(Records)

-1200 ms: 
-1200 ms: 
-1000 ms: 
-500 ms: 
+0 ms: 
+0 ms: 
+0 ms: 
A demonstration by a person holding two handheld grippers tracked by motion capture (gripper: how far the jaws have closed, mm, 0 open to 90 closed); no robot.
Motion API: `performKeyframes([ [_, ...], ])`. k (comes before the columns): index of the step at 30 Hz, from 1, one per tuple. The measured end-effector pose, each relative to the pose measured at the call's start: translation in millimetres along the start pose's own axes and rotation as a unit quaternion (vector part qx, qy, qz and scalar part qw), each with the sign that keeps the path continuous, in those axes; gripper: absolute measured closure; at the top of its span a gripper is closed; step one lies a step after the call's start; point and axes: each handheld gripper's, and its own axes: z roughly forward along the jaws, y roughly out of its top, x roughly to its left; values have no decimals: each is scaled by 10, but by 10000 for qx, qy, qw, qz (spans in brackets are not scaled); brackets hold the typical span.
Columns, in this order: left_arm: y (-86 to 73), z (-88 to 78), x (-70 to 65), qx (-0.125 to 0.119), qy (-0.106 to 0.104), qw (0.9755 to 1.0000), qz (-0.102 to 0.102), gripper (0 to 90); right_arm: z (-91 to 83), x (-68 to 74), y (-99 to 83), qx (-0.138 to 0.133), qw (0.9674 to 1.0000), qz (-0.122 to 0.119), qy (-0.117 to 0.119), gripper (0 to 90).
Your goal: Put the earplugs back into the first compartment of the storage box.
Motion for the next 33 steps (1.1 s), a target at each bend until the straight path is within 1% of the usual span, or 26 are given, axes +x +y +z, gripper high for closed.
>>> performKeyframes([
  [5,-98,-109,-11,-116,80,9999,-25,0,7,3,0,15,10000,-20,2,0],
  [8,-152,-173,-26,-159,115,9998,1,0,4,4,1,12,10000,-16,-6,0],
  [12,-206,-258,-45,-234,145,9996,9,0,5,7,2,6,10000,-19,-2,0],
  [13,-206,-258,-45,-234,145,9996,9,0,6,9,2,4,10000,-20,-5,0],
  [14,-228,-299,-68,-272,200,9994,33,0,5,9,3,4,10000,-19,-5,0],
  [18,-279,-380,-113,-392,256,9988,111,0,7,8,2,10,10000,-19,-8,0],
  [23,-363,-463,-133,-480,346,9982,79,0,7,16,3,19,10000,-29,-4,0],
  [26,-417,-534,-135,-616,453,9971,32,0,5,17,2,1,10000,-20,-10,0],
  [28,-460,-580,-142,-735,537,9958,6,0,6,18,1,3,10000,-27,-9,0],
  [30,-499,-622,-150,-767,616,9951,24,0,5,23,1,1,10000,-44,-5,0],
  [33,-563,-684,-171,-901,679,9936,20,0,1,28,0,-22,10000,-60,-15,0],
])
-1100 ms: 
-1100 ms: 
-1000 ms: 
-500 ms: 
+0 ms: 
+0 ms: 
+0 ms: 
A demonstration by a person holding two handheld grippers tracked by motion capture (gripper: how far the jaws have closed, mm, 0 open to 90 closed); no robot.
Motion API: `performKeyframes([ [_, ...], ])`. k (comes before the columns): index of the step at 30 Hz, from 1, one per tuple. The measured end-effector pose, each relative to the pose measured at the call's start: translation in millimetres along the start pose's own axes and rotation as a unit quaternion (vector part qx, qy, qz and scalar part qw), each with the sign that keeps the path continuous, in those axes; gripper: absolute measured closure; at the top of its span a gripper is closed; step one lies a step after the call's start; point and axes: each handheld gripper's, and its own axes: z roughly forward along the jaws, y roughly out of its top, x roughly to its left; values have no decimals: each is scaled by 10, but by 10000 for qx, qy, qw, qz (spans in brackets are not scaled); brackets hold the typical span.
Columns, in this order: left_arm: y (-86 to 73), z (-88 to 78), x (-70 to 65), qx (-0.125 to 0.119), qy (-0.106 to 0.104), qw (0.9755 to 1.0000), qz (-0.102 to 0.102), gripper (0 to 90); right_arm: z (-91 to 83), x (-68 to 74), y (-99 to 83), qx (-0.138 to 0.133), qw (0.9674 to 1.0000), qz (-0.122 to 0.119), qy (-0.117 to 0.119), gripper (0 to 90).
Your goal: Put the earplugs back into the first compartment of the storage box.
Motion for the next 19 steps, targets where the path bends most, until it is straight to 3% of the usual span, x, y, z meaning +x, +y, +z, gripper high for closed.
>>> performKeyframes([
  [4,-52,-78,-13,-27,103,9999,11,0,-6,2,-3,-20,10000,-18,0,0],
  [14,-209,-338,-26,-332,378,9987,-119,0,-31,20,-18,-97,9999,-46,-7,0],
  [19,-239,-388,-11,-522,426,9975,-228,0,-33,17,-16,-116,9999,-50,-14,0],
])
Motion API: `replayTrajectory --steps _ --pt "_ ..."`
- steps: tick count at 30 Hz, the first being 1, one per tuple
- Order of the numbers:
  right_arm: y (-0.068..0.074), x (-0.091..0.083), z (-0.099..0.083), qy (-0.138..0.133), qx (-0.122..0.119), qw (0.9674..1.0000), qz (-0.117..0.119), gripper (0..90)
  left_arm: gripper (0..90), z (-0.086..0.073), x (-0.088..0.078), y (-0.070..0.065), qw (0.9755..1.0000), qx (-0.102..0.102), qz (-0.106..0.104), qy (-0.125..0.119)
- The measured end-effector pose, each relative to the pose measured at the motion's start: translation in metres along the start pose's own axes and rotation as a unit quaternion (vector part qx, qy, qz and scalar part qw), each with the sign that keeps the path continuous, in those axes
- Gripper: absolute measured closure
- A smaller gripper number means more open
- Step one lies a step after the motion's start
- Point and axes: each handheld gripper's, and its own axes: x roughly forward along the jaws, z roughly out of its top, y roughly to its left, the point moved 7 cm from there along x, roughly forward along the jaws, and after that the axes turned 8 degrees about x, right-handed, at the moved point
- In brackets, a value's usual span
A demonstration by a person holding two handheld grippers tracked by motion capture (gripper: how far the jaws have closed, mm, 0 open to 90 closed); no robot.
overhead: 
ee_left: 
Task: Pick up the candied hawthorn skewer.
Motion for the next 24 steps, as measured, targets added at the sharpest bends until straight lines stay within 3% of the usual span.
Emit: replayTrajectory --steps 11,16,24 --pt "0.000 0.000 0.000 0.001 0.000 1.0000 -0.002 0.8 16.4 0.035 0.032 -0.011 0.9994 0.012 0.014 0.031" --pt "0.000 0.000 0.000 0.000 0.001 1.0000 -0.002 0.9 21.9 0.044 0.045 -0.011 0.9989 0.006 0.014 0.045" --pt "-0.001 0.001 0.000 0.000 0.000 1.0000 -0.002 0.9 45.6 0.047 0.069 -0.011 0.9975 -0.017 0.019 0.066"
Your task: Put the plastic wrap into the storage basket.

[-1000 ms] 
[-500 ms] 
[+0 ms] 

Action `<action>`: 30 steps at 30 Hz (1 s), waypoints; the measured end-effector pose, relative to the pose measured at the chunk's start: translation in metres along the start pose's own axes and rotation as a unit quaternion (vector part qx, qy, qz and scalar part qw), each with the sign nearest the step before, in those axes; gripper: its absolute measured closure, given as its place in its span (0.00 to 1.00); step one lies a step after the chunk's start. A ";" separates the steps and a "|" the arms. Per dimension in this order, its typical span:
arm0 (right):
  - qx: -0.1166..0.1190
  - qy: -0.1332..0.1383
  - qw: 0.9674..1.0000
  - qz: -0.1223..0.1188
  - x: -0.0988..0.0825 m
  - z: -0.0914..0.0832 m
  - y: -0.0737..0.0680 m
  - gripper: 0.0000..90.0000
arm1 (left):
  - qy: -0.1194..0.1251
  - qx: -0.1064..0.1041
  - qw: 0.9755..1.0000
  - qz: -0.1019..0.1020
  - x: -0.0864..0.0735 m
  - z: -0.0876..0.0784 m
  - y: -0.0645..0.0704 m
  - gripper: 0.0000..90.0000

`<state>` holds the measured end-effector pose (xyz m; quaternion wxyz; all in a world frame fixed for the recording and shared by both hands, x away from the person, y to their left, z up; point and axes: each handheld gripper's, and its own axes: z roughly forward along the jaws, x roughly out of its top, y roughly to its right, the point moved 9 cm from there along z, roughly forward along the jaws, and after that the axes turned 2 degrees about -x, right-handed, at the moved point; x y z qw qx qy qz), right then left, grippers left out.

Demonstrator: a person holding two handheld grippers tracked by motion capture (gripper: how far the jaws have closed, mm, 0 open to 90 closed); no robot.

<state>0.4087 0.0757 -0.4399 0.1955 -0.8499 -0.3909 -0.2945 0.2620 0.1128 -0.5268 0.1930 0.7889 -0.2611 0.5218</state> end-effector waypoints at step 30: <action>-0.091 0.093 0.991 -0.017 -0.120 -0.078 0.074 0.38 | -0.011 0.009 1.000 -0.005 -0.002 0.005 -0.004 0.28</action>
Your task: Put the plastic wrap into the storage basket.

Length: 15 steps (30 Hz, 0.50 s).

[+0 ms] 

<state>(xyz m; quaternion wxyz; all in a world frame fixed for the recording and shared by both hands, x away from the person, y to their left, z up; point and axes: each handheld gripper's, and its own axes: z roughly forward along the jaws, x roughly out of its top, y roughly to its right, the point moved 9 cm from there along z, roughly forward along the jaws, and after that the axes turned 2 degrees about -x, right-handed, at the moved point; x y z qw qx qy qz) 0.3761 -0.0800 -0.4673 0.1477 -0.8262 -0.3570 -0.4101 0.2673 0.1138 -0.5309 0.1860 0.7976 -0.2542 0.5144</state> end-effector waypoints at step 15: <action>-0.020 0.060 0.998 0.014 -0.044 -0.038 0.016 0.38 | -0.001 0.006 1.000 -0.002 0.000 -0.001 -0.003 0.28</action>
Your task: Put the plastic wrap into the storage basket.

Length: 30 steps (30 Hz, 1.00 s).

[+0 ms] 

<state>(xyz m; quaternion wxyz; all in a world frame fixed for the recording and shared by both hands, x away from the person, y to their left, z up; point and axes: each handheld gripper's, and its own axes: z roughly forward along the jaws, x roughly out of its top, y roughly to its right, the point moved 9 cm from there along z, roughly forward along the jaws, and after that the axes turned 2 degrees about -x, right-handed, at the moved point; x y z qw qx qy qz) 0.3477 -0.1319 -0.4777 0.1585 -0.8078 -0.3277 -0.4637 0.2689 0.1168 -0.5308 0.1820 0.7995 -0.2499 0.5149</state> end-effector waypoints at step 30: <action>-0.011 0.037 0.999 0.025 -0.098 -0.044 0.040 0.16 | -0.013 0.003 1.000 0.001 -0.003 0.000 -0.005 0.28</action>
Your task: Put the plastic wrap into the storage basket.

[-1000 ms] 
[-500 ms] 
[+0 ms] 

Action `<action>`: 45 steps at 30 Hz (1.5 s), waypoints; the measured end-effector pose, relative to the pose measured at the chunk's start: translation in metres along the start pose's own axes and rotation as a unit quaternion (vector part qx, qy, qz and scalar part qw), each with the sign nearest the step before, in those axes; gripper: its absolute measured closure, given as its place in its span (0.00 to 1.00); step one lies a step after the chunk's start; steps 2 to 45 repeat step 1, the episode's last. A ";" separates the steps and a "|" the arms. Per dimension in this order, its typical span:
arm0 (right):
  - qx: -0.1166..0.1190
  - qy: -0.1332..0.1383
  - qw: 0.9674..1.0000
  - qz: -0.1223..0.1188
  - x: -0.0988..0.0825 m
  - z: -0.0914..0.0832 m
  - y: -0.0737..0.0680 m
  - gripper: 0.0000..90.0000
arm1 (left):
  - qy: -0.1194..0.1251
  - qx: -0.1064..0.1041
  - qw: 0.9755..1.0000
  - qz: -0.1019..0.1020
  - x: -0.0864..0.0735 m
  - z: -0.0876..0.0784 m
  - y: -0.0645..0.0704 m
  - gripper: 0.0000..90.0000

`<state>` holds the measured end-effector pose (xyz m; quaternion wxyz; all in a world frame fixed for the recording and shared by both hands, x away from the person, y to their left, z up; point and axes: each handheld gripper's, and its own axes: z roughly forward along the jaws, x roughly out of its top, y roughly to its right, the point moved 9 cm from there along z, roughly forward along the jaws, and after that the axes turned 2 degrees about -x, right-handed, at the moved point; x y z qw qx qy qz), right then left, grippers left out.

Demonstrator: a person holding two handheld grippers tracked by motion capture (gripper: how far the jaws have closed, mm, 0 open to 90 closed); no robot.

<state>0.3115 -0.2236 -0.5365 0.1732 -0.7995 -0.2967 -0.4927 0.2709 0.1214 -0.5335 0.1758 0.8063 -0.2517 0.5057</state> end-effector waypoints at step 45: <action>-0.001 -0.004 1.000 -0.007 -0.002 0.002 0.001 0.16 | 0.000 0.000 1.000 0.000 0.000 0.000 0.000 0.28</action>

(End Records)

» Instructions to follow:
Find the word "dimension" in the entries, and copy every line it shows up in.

» Solution for this task:
Action `<action>`: 30 steps at 30 Hz (1 s), waypoints; the measured end-effector pose, relative to the pose measured at the chunk's start: translation in metres along the start pose's own axes and rotation as a unit quaternion (vector part qx, qy, qz and scalar part qw), each with the sign nearest the step before, in those axes; gripper: its absolute measured closure, given as its place in its span (0.00 to 1.00); step one lies a step after the chunk's start. A ";" separates the steps and a "|" the arms. Per dimension in this order, its typical span:
Action `<action>`: 45 steps at 30 Hz (1.5 s), waypoints; the measured end-effector pose, relative to the pose measured at the chunk's start: translation in metres along the start pose's own axes and rotation as a unit quaternion (vector part qx, qy, qz and scalar part qw), each with the sign nearest the step before, in those axes; gripper: its absolute measured closure, given as its place in its span (0.00 to 1.00); step one lies a step after the chunk's start; steps 2 to 45 repeat step 1, the episode's last. A ";" separates the steps and a "|" the arms. Per dimension in this order, its typical span:

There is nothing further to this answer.